Priorities/ what does Engineering need from TASH:

  • Lab reports – how to write. (Please note that Tom O’Brien is writing a guide. Also Jen Rowson (Mech Eng) has a guide - see below)
  • Observing that engineering students have lots of contact time early on, and that therefore engineering students appear to expect that all work must be done in contact time. Engineering departments want to move students on from much contact time/little independent work to little contact time/much independent work as their academic career progresses. To do this, one priority is to encourage student skill acquisition in information gathering and to get students to buy into doing this information gathering.
  • Referencing – with a real need for consistency within departments and across departments. At the moment students are either told to use one method for one piece of work and another method for another, or they aren’t given a specific system to use at all.
  • Helping students relate criteria used in assessment to examples of real work. Helping students understand how different assessment criteria reflect developmental stages.
  • Helping to show students how they are expected to develop through their academic careers.

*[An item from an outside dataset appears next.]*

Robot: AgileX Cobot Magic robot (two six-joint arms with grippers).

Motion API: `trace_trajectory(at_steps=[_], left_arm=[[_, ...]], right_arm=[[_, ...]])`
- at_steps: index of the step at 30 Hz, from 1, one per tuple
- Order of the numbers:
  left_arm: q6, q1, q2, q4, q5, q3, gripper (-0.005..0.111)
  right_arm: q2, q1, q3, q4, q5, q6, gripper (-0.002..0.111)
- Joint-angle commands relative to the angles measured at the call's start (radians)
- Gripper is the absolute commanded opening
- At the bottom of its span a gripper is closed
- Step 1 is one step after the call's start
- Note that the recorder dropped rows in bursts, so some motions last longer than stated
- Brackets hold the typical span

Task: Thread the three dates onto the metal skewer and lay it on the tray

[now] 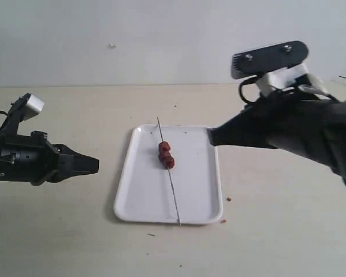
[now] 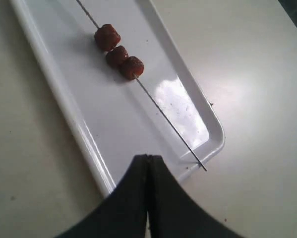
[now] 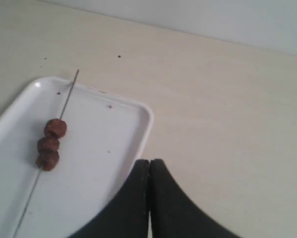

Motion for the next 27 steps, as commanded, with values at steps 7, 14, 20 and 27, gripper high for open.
trace_trajectory(at_steps=[7, 14, 20, 27], left_arm=[[-0.001, 0.000, -0.010, -0.002, 0.006, 0.006, 0.000], [-0.001, 0.000, -0.010, -0.008, 0.008, 0.006, 0.000], [-0.001, 0.000, -0.010, -0.041, 0.023, 0.002, 0.000], [0.025, 0.040, -0.068, -0.090, 0.020, 0.001, 0.000]], right_arm=[[-0.377, 0.003, 0.308, -0.132, -0.105, 0.161, 0.000], [-0.537, 0.003, 0.387, -0.178, -0.101, 0.226, 0.000], [-0.563, 0.003, 0.400, -0.189, -0.102, 0.226, 0.000], [-0.563, 0.003, 0.402, -0.187, -0.098, 0.226, 0.000]])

Resources already available:

  • ELTC resources – online and face-to-face
  • Library’s ISR , in which there is a specific Engineering hub (which ACSE contributed to)
  • MATLAB tutorials – several available in University, and Tom is writing another MATLAB tutorial
  • JAR’s (Anthony Rossiter's) animations on MOLE for systems related to modelling electrical circuits. JAR’s simulations on MOLE for pendulum and particle3D.
  • MASH material – extensive support for Maths
  • MECH eng has guides to
    o Writing lab reports
    o Literature reviews
    o Referencing
    o Plagiarism
  • ACSE and AERO have material for educating about plagiarism and collusion, which has also been adopted by the Uni plagiarism working group
  • Peter Judd (EEE) has developed some animations to support teaching the C programming language

How could TASH be used in departments:

  • Linked to from student portal - with noticeable pop-up or other attention getting icon.
  • Buy-in by lecturing staff, to include mention of during lectures/assignment descriptions. If appropriate could also demonstrate interaction with TASH during lectures
  • Personal tutors – could devote personal tutorial session to showing tutees material on TASH
  • Perhaps don’t talk about TASH much in induction, because of the information overload problem.
  • “Foreground expectations” – repeatedly make it clear that lecturers intend students to use the TASH resource.
  • Weekly calendar reminding students of academic schedule (specific to department), with mention of relevant material in TASH for the current assignment/task

Challenges for the TASH project:

  • Making it specific enough for individual students
  • Every department will want different things from it
  • Finding material that is already available
  • Embedding into the subject discipline, because TASH type material is not of itself interesting. For this reason a large example set for subject specific tutors will be necessary.
  • Making resources available to allow students to catch up to already assumed levels. (This is a particular issue in the service-module oriented engineering faculty).
  • Overseas students (of which the engineering faculty has a large number) – may be overwhelmed by visual information if their English language skills are weak, so the design needs to carefully limit the information on the page without being too simplistic therefore patronising.
  • Overseas students’ previous experience of using IT will vary depending on country.


Willy Kitchen said...

Two questions from an engineering innocent: what are MATLAB tutorials, and what is meant by "service-oriented modules"?

Linda Gray said...

how about this for a late late reply:

MATLAB is a high level computational tool used extensively in Engineering. Students often want guides on its use - and such a guide would be a "MATLAB tutorial".

Engineering is service module oriented, in that the regulations for a large number of the degree programmes offered in Engineering contain specific modules from other departments. These modules are referred to as service modules.